**WHAT YOU NEED TO DO**
In the data that follows, count each line with the string "gives"; the reply is the number only.

[Data records]
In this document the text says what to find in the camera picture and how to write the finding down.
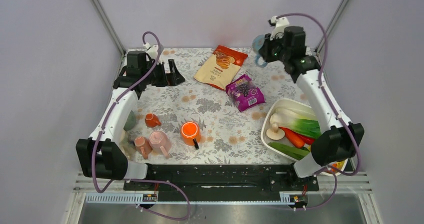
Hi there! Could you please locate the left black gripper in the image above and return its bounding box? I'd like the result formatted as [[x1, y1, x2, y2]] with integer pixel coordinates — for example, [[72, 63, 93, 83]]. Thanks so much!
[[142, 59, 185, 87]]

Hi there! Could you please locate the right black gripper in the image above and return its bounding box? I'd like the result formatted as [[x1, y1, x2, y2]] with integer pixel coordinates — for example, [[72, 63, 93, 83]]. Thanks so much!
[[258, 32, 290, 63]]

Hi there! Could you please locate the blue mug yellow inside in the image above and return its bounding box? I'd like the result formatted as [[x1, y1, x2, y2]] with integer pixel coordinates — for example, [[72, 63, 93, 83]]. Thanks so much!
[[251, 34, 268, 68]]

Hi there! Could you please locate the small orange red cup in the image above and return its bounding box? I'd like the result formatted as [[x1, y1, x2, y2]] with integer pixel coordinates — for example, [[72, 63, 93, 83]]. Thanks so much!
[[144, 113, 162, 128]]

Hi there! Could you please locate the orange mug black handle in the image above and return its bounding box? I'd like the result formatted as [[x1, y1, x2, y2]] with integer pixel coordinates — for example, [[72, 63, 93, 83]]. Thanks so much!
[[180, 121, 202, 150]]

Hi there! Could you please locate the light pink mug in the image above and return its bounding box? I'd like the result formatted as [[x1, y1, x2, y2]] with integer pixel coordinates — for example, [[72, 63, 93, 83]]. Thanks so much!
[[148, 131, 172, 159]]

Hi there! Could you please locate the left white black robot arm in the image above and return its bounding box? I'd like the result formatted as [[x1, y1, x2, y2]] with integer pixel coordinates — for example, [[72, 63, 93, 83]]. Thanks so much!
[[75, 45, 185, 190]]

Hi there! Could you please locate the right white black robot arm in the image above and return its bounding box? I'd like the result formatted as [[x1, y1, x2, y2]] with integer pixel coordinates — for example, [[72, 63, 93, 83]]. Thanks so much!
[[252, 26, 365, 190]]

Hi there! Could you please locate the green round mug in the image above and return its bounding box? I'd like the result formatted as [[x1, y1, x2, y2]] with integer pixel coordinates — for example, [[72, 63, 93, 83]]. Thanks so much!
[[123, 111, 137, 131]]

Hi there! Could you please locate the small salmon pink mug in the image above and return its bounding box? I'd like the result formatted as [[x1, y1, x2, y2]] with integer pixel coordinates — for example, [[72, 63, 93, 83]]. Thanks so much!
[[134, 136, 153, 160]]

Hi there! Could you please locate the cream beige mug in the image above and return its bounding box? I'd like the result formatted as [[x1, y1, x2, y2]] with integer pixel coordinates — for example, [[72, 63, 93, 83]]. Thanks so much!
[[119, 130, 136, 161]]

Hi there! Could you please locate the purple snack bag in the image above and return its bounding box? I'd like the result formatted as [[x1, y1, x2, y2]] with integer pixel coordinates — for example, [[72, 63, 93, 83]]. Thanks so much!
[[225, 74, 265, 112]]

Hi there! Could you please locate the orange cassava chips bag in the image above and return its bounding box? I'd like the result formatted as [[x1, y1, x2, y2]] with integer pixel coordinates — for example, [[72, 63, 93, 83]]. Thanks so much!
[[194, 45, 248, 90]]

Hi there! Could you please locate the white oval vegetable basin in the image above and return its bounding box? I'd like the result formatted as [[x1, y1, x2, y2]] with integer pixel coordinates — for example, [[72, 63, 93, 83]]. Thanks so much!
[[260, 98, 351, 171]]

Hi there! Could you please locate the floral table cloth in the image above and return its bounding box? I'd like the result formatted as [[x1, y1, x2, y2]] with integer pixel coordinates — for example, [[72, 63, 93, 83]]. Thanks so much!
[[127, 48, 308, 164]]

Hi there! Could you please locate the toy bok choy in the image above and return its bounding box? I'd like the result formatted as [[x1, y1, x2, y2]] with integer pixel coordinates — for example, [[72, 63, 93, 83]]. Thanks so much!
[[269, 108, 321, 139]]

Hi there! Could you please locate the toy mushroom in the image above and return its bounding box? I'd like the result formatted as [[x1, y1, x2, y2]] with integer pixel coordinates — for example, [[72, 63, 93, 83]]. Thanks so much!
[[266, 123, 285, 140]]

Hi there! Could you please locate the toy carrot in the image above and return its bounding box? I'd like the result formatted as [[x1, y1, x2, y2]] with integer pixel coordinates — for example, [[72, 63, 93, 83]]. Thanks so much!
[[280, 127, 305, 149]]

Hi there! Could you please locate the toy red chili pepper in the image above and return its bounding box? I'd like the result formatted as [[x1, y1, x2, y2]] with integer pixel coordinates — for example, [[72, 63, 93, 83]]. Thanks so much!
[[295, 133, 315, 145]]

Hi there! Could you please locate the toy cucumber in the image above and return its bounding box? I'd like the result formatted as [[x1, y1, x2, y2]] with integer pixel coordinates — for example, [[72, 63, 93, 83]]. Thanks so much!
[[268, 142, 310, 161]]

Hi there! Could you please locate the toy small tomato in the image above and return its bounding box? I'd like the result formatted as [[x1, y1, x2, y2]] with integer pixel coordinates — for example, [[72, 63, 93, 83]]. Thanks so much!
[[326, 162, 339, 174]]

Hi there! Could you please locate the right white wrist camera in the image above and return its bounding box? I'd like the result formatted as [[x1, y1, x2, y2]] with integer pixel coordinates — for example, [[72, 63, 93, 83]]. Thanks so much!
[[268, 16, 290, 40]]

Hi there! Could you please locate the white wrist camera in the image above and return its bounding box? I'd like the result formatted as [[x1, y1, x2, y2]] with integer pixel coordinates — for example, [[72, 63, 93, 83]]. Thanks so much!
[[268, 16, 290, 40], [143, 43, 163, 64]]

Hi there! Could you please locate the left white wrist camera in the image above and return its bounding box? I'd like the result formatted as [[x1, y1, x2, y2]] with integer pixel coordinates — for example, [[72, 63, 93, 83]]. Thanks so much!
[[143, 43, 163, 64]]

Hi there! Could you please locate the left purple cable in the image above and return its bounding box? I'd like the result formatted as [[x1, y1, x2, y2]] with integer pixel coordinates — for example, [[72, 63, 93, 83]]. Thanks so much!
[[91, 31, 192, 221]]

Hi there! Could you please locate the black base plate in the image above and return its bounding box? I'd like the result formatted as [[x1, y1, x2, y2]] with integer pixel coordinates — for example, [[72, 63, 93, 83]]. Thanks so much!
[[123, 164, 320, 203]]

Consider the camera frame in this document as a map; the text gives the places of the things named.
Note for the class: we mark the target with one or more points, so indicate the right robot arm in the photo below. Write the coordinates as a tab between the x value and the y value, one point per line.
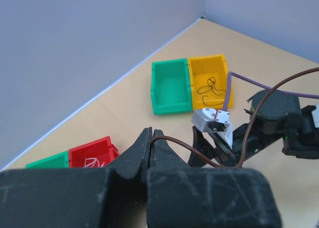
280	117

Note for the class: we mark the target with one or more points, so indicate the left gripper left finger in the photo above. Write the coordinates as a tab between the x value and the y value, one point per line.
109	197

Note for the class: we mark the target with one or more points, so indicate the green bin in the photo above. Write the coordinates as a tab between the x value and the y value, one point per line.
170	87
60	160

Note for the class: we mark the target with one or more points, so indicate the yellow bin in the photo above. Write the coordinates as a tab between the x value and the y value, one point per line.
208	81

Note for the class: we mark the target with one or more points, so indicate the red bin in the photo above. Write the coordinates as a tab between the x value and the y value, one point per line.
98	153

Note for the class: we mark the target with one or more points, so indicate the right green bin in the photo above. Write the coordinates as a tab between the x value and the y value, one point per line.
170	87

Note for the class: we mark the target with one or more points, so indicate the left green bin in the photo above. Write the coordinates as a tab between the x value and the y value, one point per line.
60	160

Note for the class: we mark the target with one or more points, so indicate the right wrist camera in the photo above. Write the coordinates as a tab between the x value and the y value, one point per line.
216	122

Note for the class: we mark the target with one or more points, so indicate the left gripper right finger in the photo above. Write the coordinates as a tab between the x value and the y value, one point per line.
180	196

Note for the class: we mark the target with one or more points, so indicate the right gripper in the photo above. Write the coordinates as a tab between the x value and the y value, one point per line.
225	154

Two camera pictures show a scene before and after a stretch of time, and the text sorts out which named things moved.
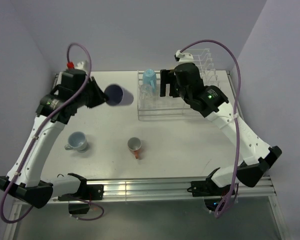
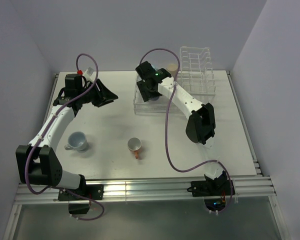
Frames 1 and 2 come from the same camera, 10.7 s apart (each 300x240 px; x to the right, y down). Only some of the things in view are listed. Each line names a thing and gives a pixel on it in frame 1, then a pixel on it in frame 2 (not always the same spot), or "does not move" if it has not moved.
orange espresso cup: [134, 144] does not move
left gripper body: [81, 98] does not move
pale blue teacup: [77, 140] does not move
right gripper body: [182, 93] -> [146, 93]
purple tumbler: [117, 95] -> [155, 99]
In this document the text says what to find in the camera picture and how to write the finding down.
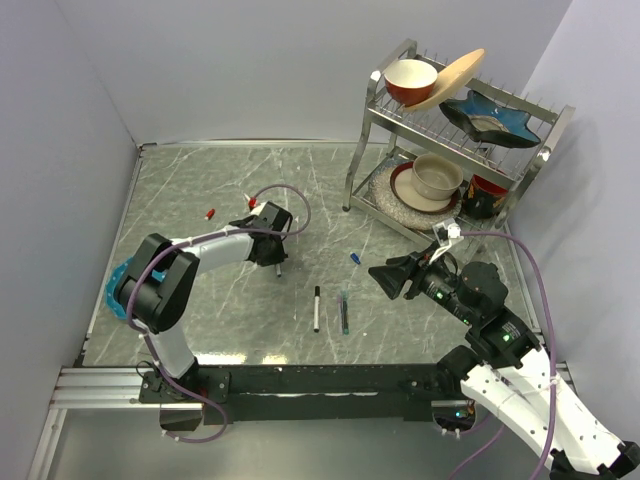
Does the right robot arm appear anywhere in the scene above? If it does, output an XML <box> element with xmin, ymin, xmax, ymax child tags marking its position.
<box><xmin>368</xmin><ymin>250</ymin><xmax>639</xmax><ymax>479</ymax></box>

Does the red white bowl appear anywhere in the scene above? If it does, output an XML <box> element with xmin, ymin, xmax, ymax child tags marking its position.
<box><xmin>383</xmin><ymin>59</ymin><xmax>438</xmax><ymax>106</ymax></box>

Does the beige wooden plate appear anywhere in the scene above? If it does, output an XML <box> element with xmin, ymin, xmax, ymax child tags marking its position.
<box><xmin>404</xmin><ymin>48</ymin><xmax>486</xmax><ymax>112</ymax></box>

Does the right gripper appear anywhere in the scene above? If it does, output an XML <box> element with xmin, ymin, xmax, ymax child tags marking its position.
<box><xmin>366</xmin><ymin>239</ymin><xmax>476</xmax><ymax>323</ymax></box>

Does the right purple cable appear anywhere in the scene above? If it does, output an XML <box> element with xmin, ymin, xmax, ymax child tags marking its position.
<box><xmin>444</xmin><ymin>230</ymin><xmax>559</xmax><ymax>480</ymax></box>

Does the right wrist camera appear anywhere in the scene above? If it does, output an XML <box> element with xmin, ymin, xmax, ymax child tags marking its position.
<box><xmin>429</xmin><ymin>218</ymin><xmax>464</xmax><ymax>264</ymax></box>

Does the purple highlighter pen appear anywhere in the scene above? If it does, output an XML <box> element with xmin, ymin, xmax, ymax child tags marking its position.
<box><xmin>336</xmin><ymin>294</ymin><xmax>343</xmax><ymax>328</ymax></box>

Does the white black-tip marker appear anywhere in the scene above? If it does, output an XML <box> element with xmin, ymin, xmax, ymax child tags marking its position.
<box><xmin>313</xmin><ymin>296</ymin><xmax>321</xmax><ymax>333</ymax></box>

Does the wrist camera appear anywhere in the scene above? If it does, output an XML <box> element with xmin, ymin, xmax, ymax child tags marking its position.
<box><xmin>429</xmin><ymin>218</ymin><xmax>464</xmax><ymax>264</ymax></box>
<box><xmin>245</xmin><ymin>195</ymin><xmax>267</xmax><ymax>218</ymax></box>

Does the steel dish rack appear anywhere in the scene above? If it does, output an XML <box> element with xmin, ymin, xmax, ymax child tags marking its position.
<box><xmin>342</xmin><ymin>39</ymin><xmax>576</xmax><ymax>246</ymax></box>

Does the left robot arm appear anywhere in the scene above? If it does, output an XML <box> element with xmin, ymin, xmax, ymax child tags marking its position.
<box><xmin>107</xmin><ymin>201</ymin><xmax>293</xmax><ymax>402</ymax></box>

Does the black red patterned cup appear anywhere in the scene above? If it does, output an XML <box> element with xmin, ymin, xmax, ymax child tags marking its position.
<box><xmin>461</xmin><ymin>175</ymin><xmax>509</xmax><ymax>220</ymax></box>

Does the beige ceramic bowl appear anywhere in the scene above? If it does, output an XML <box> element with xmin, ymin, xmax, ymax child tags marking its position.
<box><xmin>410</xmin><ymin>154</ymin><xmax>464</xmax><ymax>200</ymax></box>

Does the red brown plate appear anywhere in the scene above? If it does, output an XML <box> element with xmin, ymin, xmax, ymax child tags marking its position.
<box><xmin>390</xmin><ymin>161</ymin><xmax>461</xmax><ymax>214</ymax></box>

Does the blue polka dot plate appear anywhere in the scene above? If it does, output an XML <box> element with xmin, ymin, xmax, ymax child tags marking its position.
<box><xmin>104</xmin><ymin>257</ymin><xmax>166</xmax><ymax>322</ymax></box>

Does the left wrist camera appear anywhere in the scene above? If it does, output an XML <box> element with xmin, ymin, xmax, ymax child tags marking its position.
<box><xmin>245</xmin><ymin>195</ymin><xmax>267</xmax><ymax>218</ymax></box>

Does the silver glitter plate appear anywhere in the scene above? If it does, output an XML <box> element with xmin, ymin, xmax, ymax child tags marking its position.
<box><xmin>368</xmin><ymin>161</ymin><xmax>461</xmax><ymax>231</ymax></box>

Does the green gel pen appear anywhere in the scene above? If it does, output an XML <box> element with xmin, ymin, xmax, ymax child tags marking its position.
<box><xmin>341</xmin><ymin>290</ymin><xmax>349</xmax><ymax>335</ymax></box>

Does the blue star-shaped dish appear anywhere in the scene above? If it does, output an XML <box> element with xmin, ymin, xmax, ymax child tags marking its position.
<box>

**FINISHED TASK**
2